┌────────

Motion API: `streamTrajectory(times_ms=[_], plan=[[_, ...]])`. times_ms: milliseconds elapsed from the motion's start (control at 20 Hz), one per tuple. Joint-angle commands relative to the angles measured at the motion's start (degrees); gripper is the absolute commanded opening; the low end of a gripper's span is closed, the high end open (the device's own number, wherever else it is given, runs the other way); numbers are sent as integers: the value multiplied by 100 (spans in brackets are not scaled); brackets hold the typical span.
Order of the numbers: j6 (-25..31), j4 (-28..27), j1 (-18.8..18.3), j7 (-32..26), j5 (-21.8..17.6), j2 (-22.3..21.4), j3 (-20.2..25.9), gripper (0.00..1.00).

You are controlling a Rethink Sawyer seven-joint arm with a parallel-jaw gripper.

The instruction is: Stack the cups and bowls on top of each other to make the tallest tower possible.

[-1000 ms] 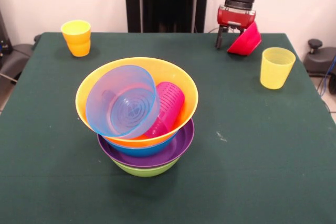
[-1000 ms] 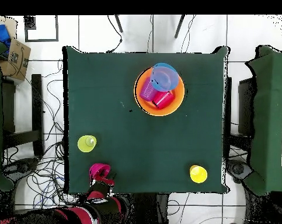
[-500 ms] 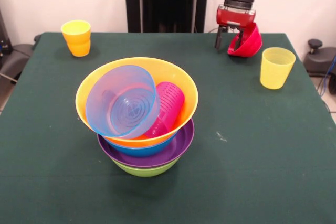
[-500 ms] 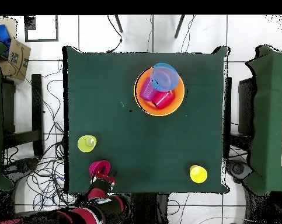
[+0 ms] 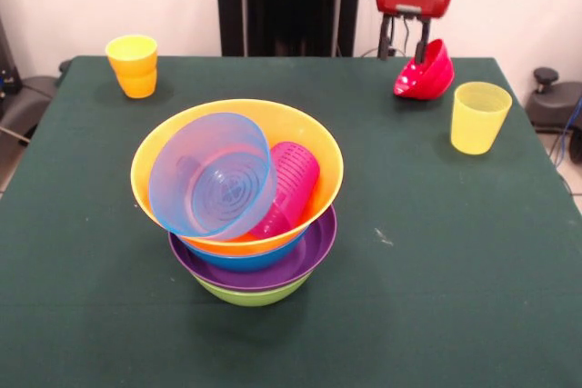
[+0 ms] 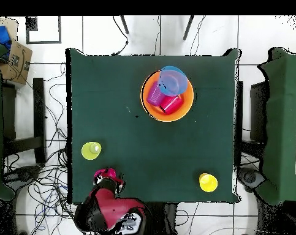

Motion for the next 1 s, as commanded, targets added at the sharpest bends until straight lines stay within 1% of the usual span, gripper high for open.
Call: streamTrajectory(times_ms=[50, 100, 200, 300, 450, 500, 700, 1000], plan=[[1401, 182, -892, 364, -540, -1410, 1329, 100], [1565, 238, -1067, 324, -587, -1590, 1480, 100], [1736, 298, -1312, 260, -655, -1783, 1675, 100], [1719, 333, -1472, 264, -732, -1805, 1816, 100], [1632, 249, -1365, 280, -725, -1700, 1719, 100], [1529, 218, -1237, 315, -704, -1618, 1619, 100], [1141, 52, -956, 395, -650, -1213, 1391, 100], [892, 22, -769, 463, -653, -972, 1258, 100]])
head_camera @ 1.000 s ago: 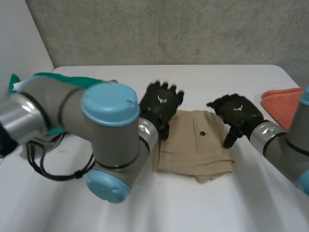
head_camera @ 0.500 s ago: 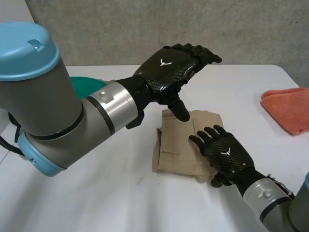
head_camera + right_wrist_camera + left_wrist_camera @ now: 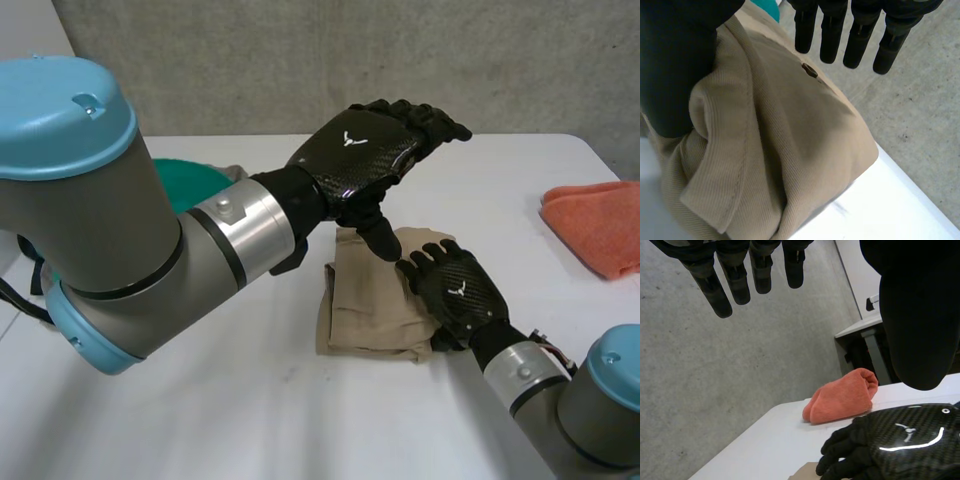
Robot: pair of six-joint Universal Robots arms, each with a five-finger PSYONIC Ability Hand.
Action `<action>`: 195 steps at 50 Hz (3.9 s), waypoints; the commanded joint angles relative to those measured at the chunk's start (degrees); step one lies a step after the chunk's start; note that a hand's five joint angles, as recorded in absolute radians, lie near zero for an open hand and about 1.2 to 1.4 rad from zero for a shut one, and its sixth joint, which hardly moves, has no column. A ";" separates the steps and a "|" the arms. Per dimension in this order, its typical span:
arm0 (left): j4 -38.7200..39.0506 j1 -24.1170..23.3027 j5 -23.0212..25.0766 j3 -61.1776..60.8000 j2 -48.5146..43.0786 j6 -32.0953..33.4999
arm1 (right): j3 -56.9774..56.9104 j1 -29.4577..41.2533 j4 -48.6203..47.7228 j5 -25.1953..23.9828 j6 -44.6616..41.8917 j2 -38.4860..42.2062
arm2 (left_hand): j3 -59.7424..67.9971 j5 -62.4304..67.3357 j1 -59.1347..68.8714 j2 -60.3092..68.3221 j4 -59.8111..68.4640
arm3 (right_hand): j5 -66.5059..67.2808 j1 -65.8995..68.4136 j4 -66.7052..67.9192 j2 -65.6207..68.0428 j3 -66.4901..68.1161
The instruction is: Fold the laundry.
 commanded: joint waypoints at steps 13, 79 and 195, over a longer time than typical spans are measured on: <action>0.00 -0.17 -0.03 -0.66 -0.20 0.08 | -9.68 1.99 0.80 0.52 0.91 5.44 | 0.39 -0.36 1.15 0.66 0.67 | 60.24 58.89 58.77 59.09 58.71; 3.77 -2.98 -0.29 -0.75 0.68 0.08 | -57.24 -49.34 -14.32 -31.32 30.35 37.80 | 0.56 -0.19 1.32 0.83 0.84 | 27.20 25.86 25.73 26.05 25.67; 16.44 -4.92 -15.41 -4.87 -11.37 2.72 | -11.27 -16.91 36.83 2.54 3.72 -21.36 | 1.40 0.65 2.16 1.67 1.68 | -9.76 -11.11 -11.23 -10.91 -11.29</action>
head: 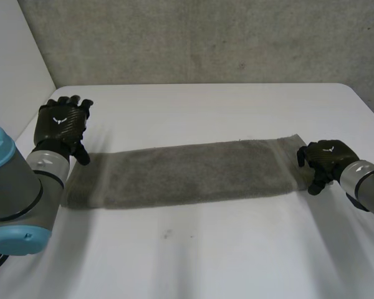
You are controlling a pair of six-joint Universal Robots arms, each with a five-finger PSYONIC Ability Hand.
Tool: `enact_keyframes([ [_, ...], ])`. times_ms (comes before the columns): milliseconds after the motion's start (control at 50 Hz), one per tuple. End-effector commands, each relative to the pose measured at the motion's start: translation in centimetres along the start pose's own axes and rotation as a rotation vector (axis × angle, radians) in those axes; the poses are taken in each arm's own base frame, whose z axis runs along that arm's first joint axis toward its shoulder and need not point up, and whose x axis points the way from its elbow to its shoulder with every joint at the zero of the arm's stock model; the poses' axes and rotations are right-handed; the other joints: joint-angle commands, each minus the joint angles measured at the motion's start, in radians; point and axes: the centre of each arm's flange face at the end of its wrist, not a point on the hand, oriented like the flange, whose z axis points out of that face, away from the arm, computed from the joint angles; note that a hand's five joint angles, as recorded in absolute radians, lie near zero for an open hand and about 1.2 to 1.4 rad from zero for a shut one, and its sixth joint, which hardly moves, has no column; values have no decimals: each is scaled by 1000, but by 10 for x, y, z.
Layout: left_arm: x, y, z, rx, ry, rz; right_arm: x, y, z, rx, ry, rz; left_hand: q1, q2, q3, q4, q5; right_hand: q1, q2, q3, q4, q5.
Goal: Fold the laundry
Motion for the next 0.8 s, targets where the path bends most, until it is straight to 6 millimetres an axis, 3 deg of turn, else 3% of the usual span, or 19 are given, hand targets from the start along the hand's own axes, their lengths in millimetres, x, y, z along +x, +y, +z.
enact_keyframes([
  [20,-1,0,2,22,-11,3,0,27,28,3,20,-59,-5,8,4,5,-32,289,207,210,209,233],
  [100,-1,1,1,19,-10,3,6,37,34,-11,38,-117,-5,8,4,5,-32,433,351,353,353,377],
  [140,0,1,1,18,-8,5,17,37,39,6,74,-146,-5,8,4,5,-32,920,838,841,840,864],
  [320,0,0,0,19,-7,3,54,31,38,-62,321,-333,-5,8,4,5,-32,923,840,843,842,866],
  [360,0,0,0,21,-8,3,75,35,36,-121,441,-429,-5,8,4,5,-32,923,840,843,842,866],
  [420,-1,0,-2,21,-8,3,82,33,34,-129,487,-466,-5,8,4,5,-32,923,840,843,842,866],
  [500,0,-2,-2,24,-7,3,89,7,29,-20,576,-521,-5,8,4,5,-32,923,840,843,842,866],
  [520,-1,-2,-2,26,-8,3,80,-12,25,58,593,-540,-5,8,4,5,-32,923,840,843,842,866],
  [540,0,-2,-2,24,-7,3,80,-12,25,59,594,-540,-5,8,4,5,-32,923,840,843,842,866],
  [560,0,-2,-2,24,-7,3,64,-33,19,155,601,-554,-5,8,4,5,-32,923,840,843,842,866],
  [580,0,-2,-2,24,-7,3,64,-34,19,156,601,-555,-5,8,4,5,-32,923,840,843,842,866],
  [620,0,-2,-3,25,-6,3,22,-71,9,364,563,-563,-5,8,4,5,-32,923,840,843,842,866],
  [640,0,-2,-3,26,-7,3,22,-71,9,365,562,-563,-5,8,4,5,-32,923,840,843,842,866],
  [680,0,-2,-3,26,-8,3,-37,-94,-1,551,409,-564,-5,8,4,5,-32,923,840,843,842,866],
  [700,1,-3,-3,27,-5,3,-37,-95,-1,552,408,-564,-5,8,4,5,-32,923,840,843,842,866],
  [720,1,-3,-3,27,-5,3,-67,-100,-7,623,306,-575,-5,8,4,5,-32,923,840,843,842,866],
  [740,2,-3,-4,27,-3,3,-67,-100,-7,624,305,-575,-5,8,4,5,-32,923,840,843,842,866],
  [780,3,-3,-4,28,0,3,-130,-99,-19,743,77,-610,-5,8,4,5,-32,923,840,843,842,866],
  [800,3,-3,-5,27,0,3,-130,-99,-19,744,76,-611,-5,8,4,5,-32,923,840,843,842,866],
])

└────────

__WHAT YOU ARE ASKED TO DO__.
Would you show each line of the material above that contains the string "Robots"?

__RESPONSE TO THIS EXERCISE__.
Robot: pair of six-joint Universal Robots arms, each with a five-finger PSYONIC Ability Hand.
You are controlling a pair of six-joint Universal Robots arms, each with a five-finger PSYONIC Ability Hand.

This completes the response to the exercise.